What is being asked:
Your copy should match the entries below exactly, apart from the images.
(Source records)
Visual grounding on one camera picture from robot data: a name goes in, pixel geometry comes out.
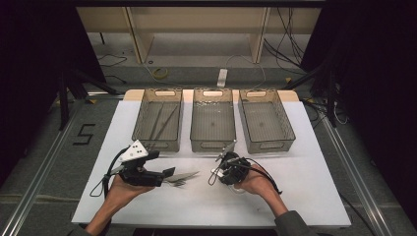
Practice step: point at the translucent grey plastic bin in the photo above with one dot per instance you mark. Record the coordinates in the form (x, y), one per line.
(159, 126)
(213, 126)
(265, 126)

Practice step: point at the light wooden shelf unit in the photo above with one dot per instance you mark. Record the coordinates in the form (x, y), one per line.
(196, 23)

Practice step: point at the aluminium floor rail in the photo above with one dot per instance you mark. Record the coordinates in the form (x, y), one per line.
(36, 183)
(357, 177)

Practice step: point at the person's left hand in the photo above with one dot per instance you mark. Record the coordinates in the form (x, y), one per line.
(121, 196)

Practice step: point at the white power strip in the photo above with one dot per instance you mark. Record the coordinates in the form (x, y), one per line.
(222, 77)

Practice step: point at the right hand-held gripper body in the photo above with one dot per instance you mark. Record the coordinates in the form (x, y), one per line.
(236, 170)

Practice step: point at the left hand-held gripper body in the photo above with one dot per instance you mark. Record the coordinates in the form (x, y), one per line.
(134, 152)

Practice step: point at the person's right hand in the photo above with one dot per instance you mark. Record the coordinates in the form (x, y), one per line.
(259, 185)

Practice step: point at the black metal stand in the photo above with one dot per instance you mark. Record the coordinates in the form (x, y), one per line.
(331, 98)
(64, 98)

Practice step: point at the silver metal chopstick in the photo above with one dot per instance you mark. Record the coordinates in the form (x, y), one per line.
(165, 124)
(156, 123)

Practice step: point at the silver metal fork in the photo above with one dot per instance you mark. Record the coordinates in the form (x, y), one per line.
(179, 184)

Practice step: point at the yellow tape roll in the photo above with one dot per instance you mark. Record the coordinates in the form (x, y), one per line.
(160, 73)

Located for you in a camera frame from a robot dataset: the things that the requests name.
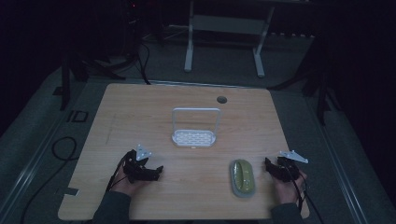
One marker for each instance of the green soap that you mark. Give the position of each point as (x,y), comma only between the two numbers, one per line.
(243,175)

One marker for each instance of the black stand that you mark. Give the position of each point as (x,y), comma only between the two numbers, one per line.
(73,67)
(319,84)

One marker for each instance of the person's right hand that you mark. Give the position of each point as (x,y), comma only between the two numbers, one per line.
(288,191)

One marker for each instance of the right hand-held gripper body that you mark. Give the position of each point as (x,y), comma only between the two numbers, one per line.
(288,169)

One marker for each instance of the person's left hand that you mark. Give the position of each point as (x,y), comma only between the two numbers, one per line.
(126,185)

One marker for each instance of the white desk frame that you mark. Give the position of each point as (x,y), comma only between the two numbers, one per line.
(229,25)

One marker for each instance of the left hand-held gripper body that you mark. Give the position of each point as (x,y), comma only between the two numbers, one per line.
(137,169)

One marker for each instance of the white soap rack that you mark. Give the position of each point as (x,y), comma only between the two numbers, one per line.
(193,137)
(End Source records)
Response:
Visual grounding on one camera picture from robot data: a name goes in, pixel geometry comes out.
Practice step: point at the translucent grey plastic bin in the photo above with one dot per instance you mark. Record the coordinates in the form (x, y), one per line.
(159, 126)
(213, 126)
(265, 126)

Practice step: point at the light wooden shelf unit in the photo above with one dot per instance you mark. Record the coordinates in the form (x, y), one per line.
(196, 23)

Practice step: point at the aluminium floor rail in the photo above with one dot per instance you mark. Record the coordinates in the form (x, y), one per line.
(36, 183)
(357, 177)

Practice step: point at the person's left hand in the photo above with one dot per instance you mark. Record the coordinates in the form (x, y), one per line.
(121, 196)

Practice step: point at the white power strip in the photo above with one dot per instance you mark. Record the coordinates in the form (x, y), one per line.
(222, 77)

Practice step: point at the right hand-held gripper body in the photo above with one dot per instance you mark. Record the coordinates in the form (x, y), one per line.
(236, 170)

Practice step: point at the left hand-held gripper body in the photo above with one dot per instance you mark. Record the coordinates in the form (x, y), one per line.
(134, 152)

Practice step: point at the person's right hand in the photo above with one dot per instance you mark. Record the coordinates in the form (x, y), one per line.
(259, 185)

Practice step: point at the black metal stand in the photo above with one dot per instance you mark. Record the coordinates in the form (x, y), one per line.
(331, 98)
(64, 98)

Practice step: point at the silver metal chopstick in the photo above with one dot per instance you mark. Record the coordinates in the form (x, y), one per line.
(165, 124)
(156, 123)

Practice step: point at the silver metal fork in the photo above with one dot per instance you mark. Record the coordinates in the form (x, y), one per line.
(179, 184)

Practice step: point at the yellow tape roll in the photo above with one dot per instance you mark. Record the coordinates in the form (x, y), one per line.
(160, 73)

Located for you in a camera frame from a robot dataset: the things that the requests name.
One marker for each instance of the green soap that you mark. Give the position of each point as (x,y), comma only between the two numbers, one per line.
(243,175)

One marker for each instance of the black stand that you mark. Give the position of each point as (x,y), comma only between the two numbers, one per line.
(73,67)
(319,84)

One marker for each instance of the person's right hand that you mark. Give the position of each point as (x,y), comma only between the two numbers, one per line.
(288,191)

One marker for each instance of the right hand-held gripper body that you mark. Give the position of each point as (x,y), comma only between the two numbers, one per line.
(288,169)

One marker for each instance of the person's left hand that you mark. Give the position of each point as (x,y), comma only between the two numbers, one per line.
(126,185)

One marker for each instance of the white desk frame that you mark. Give the position of each point as (x,y), comma only between the two numbers, one per line.
(229,25)

One marker for each instance of the left hand-held gripper body that you mark. Give the position of each point as (x,y), comma only between the two numbers, one per line.
(137,169)

One marker for each instance of the white soap rack that you mark. Give the position of each point as (x,y), comma only between the two numbers, one per line.
(193,137)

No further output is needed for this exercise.